Why placement matters
Organisational structures send signals about value. When communications is tucked under people and workforce, it suggests comms is a subsidiary service – useful for supporting staff engagement, but not central to strategy. This has two consequences:
Reduced influence – communicators may be brought in late, after decisions are already made, limiting their ability to advise on how proposals will land with staff, patients, or the public.
Misaligned priorities – communications resource may be directed disproportionately towards HR initiatives, at the expense of external engagement, behaviour change, or crisis readiness.
By contrast, when communications is positioned alongside corporate affairs, transformation, or directly reporting to the chief executive, it signals that comms is an essential enabler of strategic goals. This positioning ensures the profession has both the authority and proximity needed to shape decisions in real time.
The risks of staying in the shadows
The public sector is under increasing pressure: rising demand, limited resources, heightened scrutiny, and the constant risk of misinformation. In this environment, the cost of sidelining communications is high.
Without strategic comms:
- Behaviour change campaigns falter, costing services more in the long run.

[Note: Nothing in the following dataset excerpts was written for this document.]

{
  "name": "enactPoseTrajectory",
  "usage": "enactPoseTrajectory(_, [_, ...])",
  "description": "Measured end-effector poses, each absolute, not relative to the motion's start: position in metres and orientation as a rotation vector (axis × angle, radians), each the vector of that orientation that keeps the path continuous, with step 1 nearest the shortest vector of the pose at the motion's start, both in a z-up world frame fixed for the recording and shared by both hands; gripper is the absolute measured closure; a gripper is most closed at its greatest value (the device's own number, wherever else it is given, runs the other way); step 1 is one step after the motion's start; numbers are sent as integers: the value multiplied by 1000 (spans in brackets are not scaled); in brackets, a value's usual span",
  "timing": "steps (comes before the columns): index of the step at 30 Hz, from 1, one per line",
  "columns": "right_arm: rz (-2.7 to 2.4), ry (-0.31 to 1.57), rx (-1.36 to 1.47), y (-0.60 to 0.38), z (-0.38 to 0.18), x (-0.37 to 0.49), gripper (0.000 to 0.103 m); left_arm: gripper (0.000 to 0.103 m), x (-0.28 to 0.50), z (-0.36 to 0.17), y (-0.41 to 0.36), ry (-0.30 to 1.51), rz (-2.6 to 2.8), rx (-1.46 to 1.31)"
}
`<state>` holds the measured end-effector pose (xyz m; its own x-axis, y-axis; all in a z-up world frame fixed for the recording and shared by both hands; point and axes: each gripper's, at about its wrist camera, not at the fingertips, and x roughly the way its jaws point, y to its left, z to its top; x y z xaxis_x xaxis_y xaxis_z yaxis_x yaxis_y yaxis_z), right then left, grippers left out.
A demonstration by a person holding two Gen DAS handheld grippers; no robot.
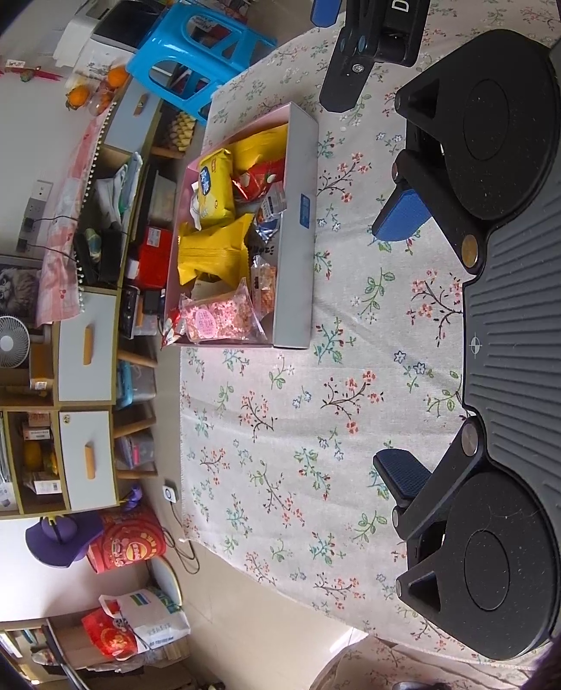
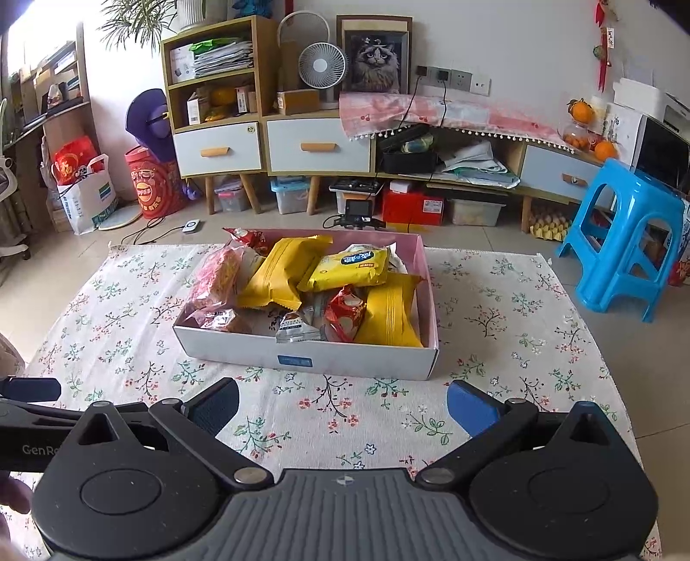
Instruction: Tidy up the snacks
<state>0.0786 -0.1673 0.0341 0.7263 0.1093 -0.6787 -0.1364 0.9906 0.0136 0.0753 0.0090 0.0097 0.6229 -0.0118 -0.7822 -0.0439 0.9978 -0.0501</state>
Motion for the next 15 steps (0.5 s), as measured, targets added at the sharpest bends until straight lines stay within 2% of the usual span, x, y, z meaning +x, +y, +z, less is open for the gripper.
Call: enactPoseTrajectory(15, [135,752,-45,-165,34,79,8,0,75,11,9,896,18,-66])
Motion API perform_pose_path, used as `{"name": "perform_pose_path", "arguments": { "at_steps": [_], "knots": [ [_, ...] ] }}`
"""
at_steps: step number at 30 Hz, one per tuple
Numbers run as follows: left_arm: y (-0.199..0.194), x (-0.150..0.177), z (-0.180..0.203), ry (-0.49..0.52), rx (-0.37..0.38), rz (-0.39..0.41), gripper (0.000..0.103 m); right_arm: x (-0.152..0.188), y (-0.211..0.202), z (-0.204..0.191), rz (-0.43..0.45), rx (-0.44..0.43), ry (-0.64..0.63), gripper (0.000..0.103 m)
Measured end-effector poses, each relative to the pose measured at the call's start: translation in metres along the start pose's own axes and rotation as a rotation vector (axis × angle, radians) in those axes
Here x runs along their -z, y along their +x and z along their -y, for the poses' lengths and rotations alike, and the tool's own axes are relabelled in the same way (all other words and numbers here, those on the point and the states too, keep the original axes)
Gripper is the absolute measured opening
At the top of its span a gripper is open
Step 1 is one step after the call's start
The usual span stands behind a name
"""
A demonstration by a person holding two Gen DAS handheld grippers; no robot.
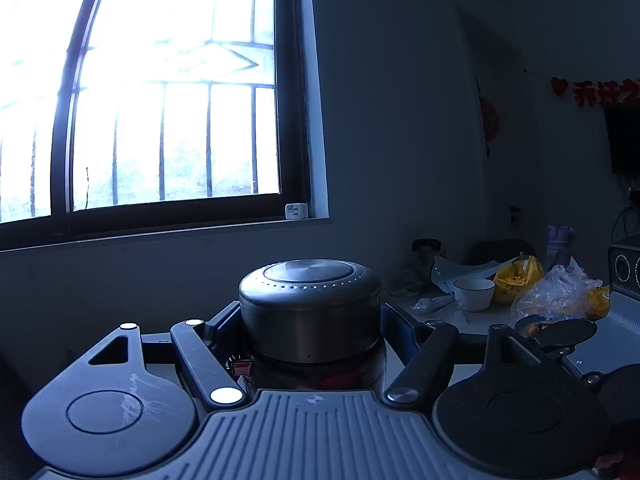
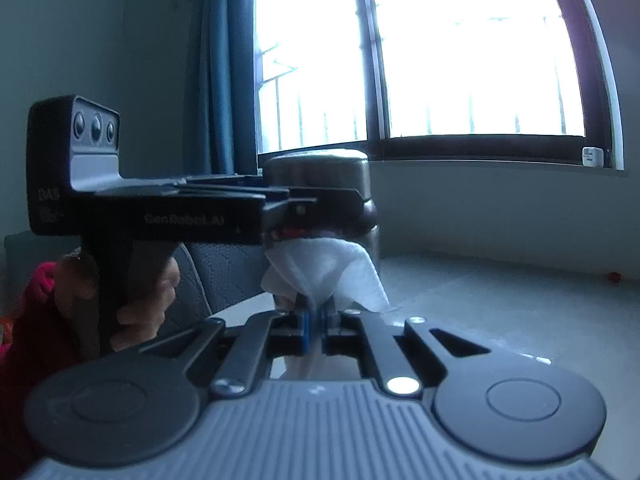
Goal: Clean container
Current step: 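Rub the white tissue in the right gripper around the thermos base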
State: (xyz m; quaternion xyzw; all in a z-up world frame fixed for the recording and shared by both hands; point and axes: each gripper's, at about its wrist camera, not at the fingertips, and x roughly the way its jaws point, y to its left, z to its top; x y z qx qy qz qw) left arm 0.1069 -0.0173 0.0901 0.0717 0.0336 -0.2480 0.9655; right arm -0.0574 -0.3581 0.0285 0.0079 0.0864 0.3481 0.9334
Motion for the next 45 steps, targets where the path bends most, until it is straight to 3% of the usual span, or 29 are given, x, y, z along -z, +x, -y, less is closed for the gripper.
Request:
{"name": "perform_pose_path", "arguments": {
  "at_steps": [11,22,28,35,45],
  "knots": [
    [0.0,0.001,-0.004,-0.013,-0.007,0.0,0.075,0.016,0.014,0.005,-0.155,-0.005,-0.008,0.004],
    [0.0,0.001,-0.004,-0.014,-0.008,0.0,0.075,0.056,0.054,0.0,-0.381,0.006,-0.055,0.004],
    [-0.001,0.001,-0.003,-0.014,-0.013,0.0,0.074,0.075,0.073,0.004,-0.454,0.019,-0.053,0.004],
    [-0.002,0.002,-0.003,-0.016,-0.018,0.001,0.075,0.065,0.066,-0.001,-0.429,0.02,-0.029,0.005],
    [-0.001,0.002,-0.004,-0.014,-0.013,0.004,0.075,0.006,0.033,-0.003,-0.241,0.066,0.041,0.005]
  ]
}}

- Trust is eroded when organisations communicate poorly during crises.
- Staff disengagement grows, as internal comms is treated as transactional rather than cultural.
- Leaders miss crucial insights about how communities will respond to changes in services or policy.
Put bluntly, if communications is misrepresented as an operational tool, public services will fail to connect with the very people they exist to serve.
A call for change
So what needs to happen? Three things:
- Reposition communications as a strategic function. Communications should sit alongside strategy and corporate affairs, not under workforce. This structural change sends a powerful signal about value and ensures communicators have a seat at the table where decisions are made.
- Recognise communications as a leadership discipline. Senior communicators must be treated as advisers, not simply deliverers of messages. Our expertise in audience insight, behavioural science, and narrative shaping should inform policy, planning, and transformation.
- Invest in professional standards. The communications profession has matured significantly in recent years, supported by bodies such as the CIPR and GCS. Many of us hold professional accreditations, including Chartered PR status, which demonstrates a commitment to ethics, continuous learning, and leadership in practice. Public sector leaders should recognise and harness this professionalism, ensuring comms teams are resourced, skilled, and empowered to lead.
We are entering an age where trust is fragile, misinformation spreads rapidly, and communities expect transparency and authenticity from their public services. Against this backdrop, communications is not just helpful – it is essential.
To continue grouping it under people and workforce is to misunderstand its true role and to stifle its potential. The public sector cannot afford to misrepresent communications any longer. It is time we recognise it for what it is: a strategic function at the heart of leadership, shaping how services connect with the people they exist to serve.
James Sharp is specialist communications manager (digital, eMarketing and internal) at NHS Mid and South Essex. He is also a chartered PR and co-chair of CIPR East Anglia.